Remus shook the memory away. Sirius had shifted away from him on the couch. With a dawning horror Remus caught his breath. “Oh, God, Sirius, you **knew** about that, didn’t you? They **told** you in prison, didn’t they?”

“Yes, they told me,” he said shortly.

Remus touched his arm. “I’m sorry. Natalie was always so good to me and I-“

“Can we please not talk about my parents?” Sirius interrupted, with an edge to his voice like jagged metal.

Remus filed this reaction away for future thought. “Sure, if you want.” He picked up the thread of his narrative. “I heard from Dumbledore, and he told me about a job. He knew a witch in Italy who was working on some new excavations at Pompeii. Gabriella Vasari. She was putting together a small team of witches and wizards, and needed someone with a working knowledge of Latin and experience with ancient runes.” Remus smiled suddenly at the memory. “We should go there, Sirius, when all this new Voldemort business is over. It was utterly fascinating. “ He leaned forward, gesturing with his hands, an eager light in his face that shed years from his visage. “There is a structure in Muggle Pompeii called the House of the Mysteries. Inside is a passageway to Wizard Pompeii. So much was preserved under the ashes of Vesuvius that still retains its beauty and power. I want to go back.”

Sirius watched him intently, the hooded look leaving his eyes as he saw what a happy memory this was for Remus. 

“I stayed there almost three years, until the money ran out. It helped me immensely, to be part of a group of people all focused on the same goal. I was sad to see it end.”

“Did they know about Moony?”

“Gabriella figured it out. And it made no difference to her. She’s a funny, irreverent, generous person. You know, it was only after I came home that I realized how much she reminded me of you.” Remus reached out with one hand and threaded his fingers through Sirius’. 

“”So I came home. I went through several teaching jobs in small schools, again thanks to Albus’ intervention and persuasion. I always lost them, sometimes due to my absences; sometimes because I received warning that my ‘condition’ was about to be exposed. Eventually I got the DADA job.”

Remus gestured towards the walls. “I live frugally because my employment situation is always so tenuous. But, with the money I got from the sale of my parents’ house I was able to buy this place outright. And, I have some savings from the Hogwarts job and from a bequest from your mum.”

Sirius looked up at that, a trace of a smile hovering about his lips. “A bequest? Good.”

Remus smiled back. It faded when he saw an ineffable sadness steal over Sirius’ face. With his eyes pinned to their clasped hands Sirius said, “It was never supposed to be like this. I’m so sorry, Remus. I’ve ruined so much…”
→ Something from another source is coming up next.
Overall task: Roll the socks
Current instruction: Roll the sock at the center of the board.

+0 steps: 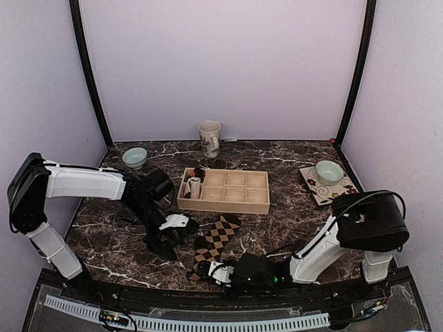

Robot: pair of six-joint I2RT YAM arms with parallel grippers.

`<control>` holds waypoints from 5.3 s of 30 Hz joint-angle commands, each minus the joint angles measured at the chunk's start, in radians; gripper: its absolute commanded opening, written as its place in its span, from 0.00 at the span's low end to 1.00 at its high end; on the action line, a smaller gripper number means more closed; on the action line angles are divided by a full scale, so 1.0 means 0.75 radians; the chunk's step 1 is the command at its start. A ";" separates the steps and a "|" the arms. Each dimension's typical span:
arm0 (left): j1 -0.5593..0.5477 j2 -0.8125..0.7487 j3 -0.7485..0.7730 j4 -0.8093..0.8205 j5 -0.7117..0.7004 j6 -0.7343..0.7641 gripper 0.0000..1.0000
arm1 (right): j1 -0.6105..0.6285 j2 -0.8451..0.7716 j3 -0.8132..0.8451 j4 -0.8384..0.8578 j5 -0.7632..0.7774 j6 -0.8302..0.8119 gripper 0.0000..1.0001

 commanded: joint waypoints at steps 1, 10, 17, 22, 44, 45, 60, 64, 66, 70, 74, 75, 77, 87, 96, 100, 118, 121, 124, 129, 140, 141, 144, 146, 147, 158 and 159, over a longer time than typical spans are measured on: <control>0.012 -0.158 -0.148 0.091 -0.143 -0.044 0.62 | -0.031 0.058 -0.074 -0.204 -0.191 0.166 0.00; -0.037 -0.186 -0.130 0.090 -0.082 -0.053 0.56 | -0.266 0.071 -0.086 -0.314 -0.640 0.366 0.00; -0.291 -0.124 -0.101 0.229 -0.144 -0.148 0.52 | -0.325 0.172 -0.052 -0.354 -0.802 0.469 0.00; -0.396 -0.045 -0.064 0.301 -0.232 -0.162 0.50 | -0.367 0.233 -0.044 -0.360 -0.894 0.547 0.00; -0.468 -0.159 -0.081 0.297 -0.461 -0.258 0.42 | -0.440 0.399 0.024 -0.373 -1.050 0.658 0.00; -0.468 -0.168 -0.076 0.275 -0.454 -0.266 0.46 | -0.440 0.401 0.027 -0.378 -1.051 0.656 0.00; -0.611 -0.115 -0.220 0.478 -0.593 -0.313 0.43 | -0.441 0.397 0.012 -0.396 -1.026 0.656 0.00; -0.611 -0.097 -0.273 0.573 -0.673 -0.293 0.41 | -0.442 0.404 0.023 -0.399 -1.032 0.649 0.00; -0.611 -0.088 -0.289 0.620 -0.706 -0.286 0.41 | -0.442 0.408 0.028 -0.395 -1.037 0.651 0.00; -0.611 -0.091 -0.287 0.656 -0.757 -0.291 0.41 | -0.442 0.411 0.022 -0.392 -1.040 0.655 0.00; -0.613 -0.111 -0.248 0.550 -0.738 -0.312 0.43 | -0.443 0.415 0.028 -0.411 -1.043 0.647 0.00; -0.613 -0.119 -0.228 0.512 -0.726 -0.322 0.43 | -0.443 0.415 0.031 -0.418 -1.044 0.645 0.00; -0.613 -0.134 -0.178 0.409 -0.658 -0.352 0.44 | -0.442 0.418 0.040 -0.431 -1.042 0.643 0.00; -0.613 -0.132 -0.113 0.325 -0.536 -0.382 0.47 | -0.448 0.412 0.054 -0.462 -1.033 0.633 0.00; -0.613 -0.085 -0.237 0.562 -0.699 -0.327 0.45 | -0.451 0.409 0.037 -0.420 -1.032 0.651 0.00; -0.612 -0.076 -0.277 0.665 -0.821 -0.292 0.44 | -0.451 0.413 0.037 -0.419 -1.037 0.649 0.00; -0.610 -0.087 -0.331 0.603 -0.672 -0.241 0.00 | -0.458 0.192 -0.047 -0.316 -0.833 0.692 0.25; -0.587 -0.089 -0.327 0.568 -0.609 -0.246 0.00 | -0.465 0.106 -0.103 -0.269 -0.748 0.696 0.48; -0.556 -0.088 -0.312 0.535 -0.552 -0.234 0.00 | -0.466 -0.032 -0.179 -0.208 -0.642 0.689 0.99; -0.542 -0.065 -0.283 0.494 -0.504 -0.200 0.00 | -0.459 -0.363 -0.355 -0.136 -0.283 0.665 0.99; -0.504 0.092 -0.119 0.316 -0.294 -0.110 0.00 | -0.437 -0.823 -0.630 0.081 -0.073 0.654 0.99; -0.494 0.107 -0.109 0.308 -0.281 -0.115 0.00 | -0.338 -0.874 -0.650 0.079 0.083 0.517 0.99; -0.454 0.152 -0.067 0.257 -0.208 -0.113 0.00 | -0.134 -0.943 -0.579 -0.171 0.432 0.293 0.99; -0.429 0.195 -0.029 0.209 -0.165 -0.105 0.00 | -0.066 -0.973 -0.538 -0.328 0.592 0.235 0.99; -0.418 0.219 -0.007 0.184 -0.144 -0.100 0.00 | -0.037 -0.994 -0.522 -0.388 0.672 0.221 0.99; -0.325 0.462 0.172 -0.081 0.062 -0.026 0.00 | 0.201 -0.807 -0.221 -0.683 0.575 -0.109 0.76; -0.319 0.480 0.185 -0.101 0.072 -0.012 0.00 | 0.209 -0.771 -0.193 -0.664 0.533 -0.158 0.74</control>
When it became obvious that he would say nothing more, Remus once again ignored the deliberate, cautious voice in his mind telling him to back off. He allowed his instincts to rule him. “I have to tell you something else.” He saw Sirius brace himself for hurtful news. A sharp pang jolted Remus’ heart as he realized that Sirius now always expected news to be bad. Would they ever find their way out of this forest of pain? Remus sighed wearily.

“Once I came home for good, I realized something. It hit me that I didn’t hate you anymore. That horrible blinding rage had burned out.” The crystalline hazel eyes stared deeply at Sirius. “But, I still loved you. Any doubts I had about the strength of a lycanthrope’s bond were shattered. I loved you in spite of all the pain I wrongly thought you caused. I believed you to be a child of evil, yet, I still loved you. And I love you now. That’s forever.”
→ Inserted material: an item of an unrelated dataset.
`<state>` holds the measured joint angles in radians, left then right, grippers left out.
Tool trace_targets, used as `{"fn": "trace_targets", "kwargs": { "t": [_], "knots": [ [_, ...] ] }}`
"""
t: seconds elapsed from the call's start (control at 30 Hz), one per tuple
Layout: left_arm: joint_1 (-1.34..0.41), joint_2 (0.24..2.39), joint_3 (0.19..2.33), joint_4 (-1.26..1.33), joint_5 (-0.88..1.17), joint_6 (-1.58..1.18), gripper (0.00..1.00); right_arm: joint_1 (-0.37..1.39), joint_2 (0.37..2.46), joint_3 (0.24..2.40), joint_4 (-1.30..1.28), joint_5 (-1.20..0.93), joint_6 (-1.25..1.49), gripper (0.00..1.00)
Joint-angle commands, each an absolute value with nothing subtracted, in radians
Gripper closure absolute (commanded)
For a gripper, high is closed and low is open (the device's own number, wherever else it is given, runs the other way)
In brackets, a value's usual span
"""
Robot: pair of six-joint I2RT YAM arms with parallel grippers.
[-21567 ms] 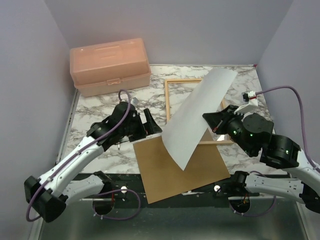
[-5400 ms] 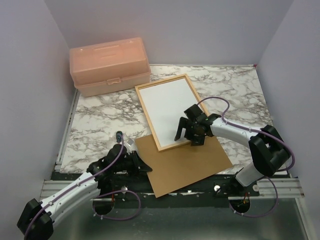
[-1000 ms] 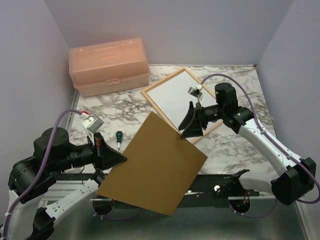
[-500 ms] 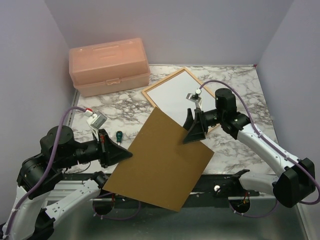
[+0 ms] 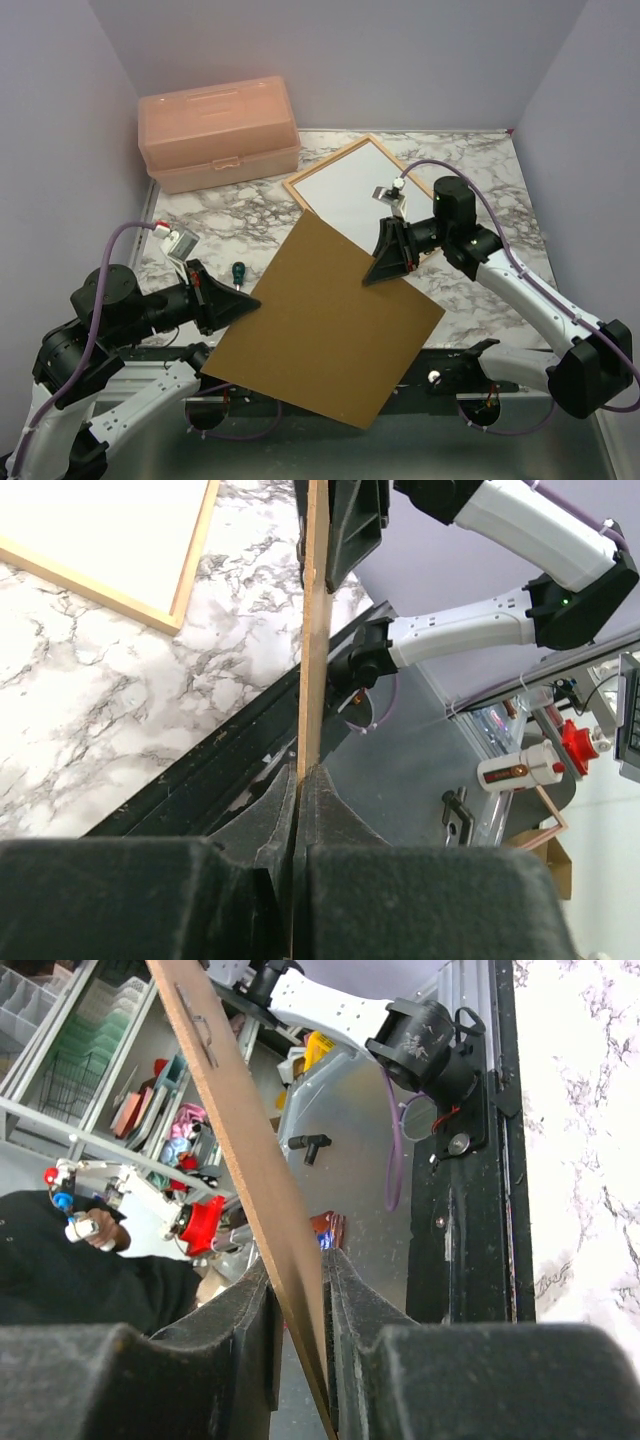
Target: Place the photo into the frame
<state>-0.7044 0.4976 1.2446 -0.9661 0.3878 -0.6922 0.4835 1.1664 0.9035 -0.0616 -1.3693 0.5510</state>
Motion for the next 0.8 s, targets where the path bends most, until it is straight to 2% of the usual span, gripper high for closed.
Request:
{"fn": "trace_targets", "kwargs": {
  "t": [0.0,0.07,0.13,0.2,0.33,0.4,0.47,0.6,0.77],
  "knots": [
    [-0.706,0.473,1.224,-0.873,0.334,-0.742,0.96,0.489,1.152,0.914,-0.043,-1.388,0.569,0.81],
    [-0.707,0.471,1.216,-0.873,0.33,-0.745,0.96,0.489,1.149,0.916,-0.043,-1.391,0.567,0.88],
    [-0.707,0.467,1.21,-0.872,0.322,-0.748,0.9,0.488,1.143,0.915,-0.044,-1.384,0.567,0.98],
    [-0.706,0.462,1.202,-0.869,0.31,-0.754,0.77,0.489,1.139,0.913,-0.048,-1.378,0.568,0.99],
    [-0.706,0.458,1.18,-0.866,0.291,-0.767,0.31,0.489,1.125,0.916,-0.048,-1.346,0.576,0.99],
    [-0.707,0.462,1.165,-0.872,0.278,-0.775,0.16,0.488,1.11,0.924,-0.054,-1.296,0.58,0.99],
    [-0.706,0.474,1.155,-0.891,0.257,-0.781,0.11,0.489,1.092,0.937,-0.084,-1.222,0.568,0.99],
    [-0.707,0.517,1.142,-0.946,0.207,-0.783,0.07,0.488,1.084,0.985,-0.259,-1.01,0.462,0.99],
    [-0.706,0.572,1.133,-1.019,0.111,-0.797,0.05,0.487,1.1,1.004,-0.325,-0.806,0.466,0.99]
  ]
}}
Remus paused, waiting for a response. He searched for the reflection of his feelings to light up the diamond clear eyes. But, they remained opaque and guarded. The silence lengthened, stretched to a point beyond infinity. Remus felt something inside crumble. He saw into his future and it was empty and bleak. The fire of love was gone from his mate. The bond had broken. The relentless assault of Azkaban had proved too great a burden for Sirius to bear. He had had to sacrifice parts of himself in order to survive. He had torn out his heart. 
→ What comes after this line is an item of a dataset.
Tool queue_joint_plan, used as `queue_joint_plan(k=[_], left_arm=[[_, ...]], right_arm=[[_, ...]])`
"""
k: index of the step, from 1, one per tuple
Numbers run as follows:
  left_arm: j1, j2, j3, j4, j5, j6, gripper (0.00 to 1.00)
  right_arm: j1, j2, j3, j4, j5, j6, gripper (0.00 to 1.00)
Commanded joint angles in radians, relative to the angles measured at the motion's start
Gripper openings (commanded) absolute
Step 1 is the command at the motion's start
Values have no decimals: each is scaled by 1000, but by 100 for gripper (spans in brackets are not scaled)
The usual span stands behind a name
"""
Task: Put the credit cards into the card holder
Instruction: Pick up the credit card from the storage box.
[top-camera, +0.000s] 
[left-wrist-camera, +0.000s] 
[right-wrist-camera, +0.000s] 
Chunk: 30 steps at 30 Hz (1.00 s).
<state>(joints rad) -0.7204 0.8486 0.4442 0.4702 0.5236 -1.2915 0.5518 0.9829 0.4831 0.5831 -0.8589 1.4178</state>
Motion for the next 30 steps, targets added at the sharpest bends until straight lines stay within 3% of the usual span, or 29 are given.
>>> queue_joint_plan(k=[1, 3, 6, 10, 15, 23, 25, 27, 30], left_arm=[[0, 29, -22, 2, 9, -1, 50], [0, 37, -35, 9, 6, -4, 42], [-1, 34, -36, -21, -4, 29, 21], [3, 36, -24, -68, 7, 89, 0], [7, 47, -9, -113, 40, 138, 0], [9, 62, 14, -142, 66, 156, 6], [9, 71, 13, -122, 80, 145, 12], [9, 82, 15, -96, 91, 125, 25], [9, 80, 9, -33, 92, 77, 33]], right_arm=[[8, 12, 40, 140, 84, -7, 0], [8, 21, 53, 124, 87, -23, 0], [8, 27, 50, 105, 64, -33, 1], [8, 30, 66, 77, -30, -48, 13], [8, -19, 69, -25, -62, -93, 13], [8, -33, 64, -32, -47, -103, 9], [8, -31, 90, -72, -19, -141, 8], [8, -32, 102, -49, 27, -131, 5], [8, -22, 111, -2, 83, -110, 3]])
Silver daggers plunging into his flesh would hurt less than this sickening realization. Sirius cared deeply for him, but his feelings were that of a friend and no longer a lover. Remus couldn’t face him any longer. Fighting to hide his agony behind impassivity, he rose and left the room. Moony’s anguished howl ripped through his mind.

Sirius watched him leave and struggled to smother his rising panic. He had only wanted to begin to understand how bad it had been for Remus. How could he ever start to repair the damage he’d caused if he didn’t understand it? But, somehow he had extracted a declaration of love. And while Sirius sat and sought to string together the right words to describe his own feelings, Remus left, his face ravaged with suffering. Obviously Sirius had misread the meaning of Remus’ concern for him. Remus’ love was no longer a joy and a blessing, but something deeply hurtful. And, while Sirius lived, Remus would never be free of it.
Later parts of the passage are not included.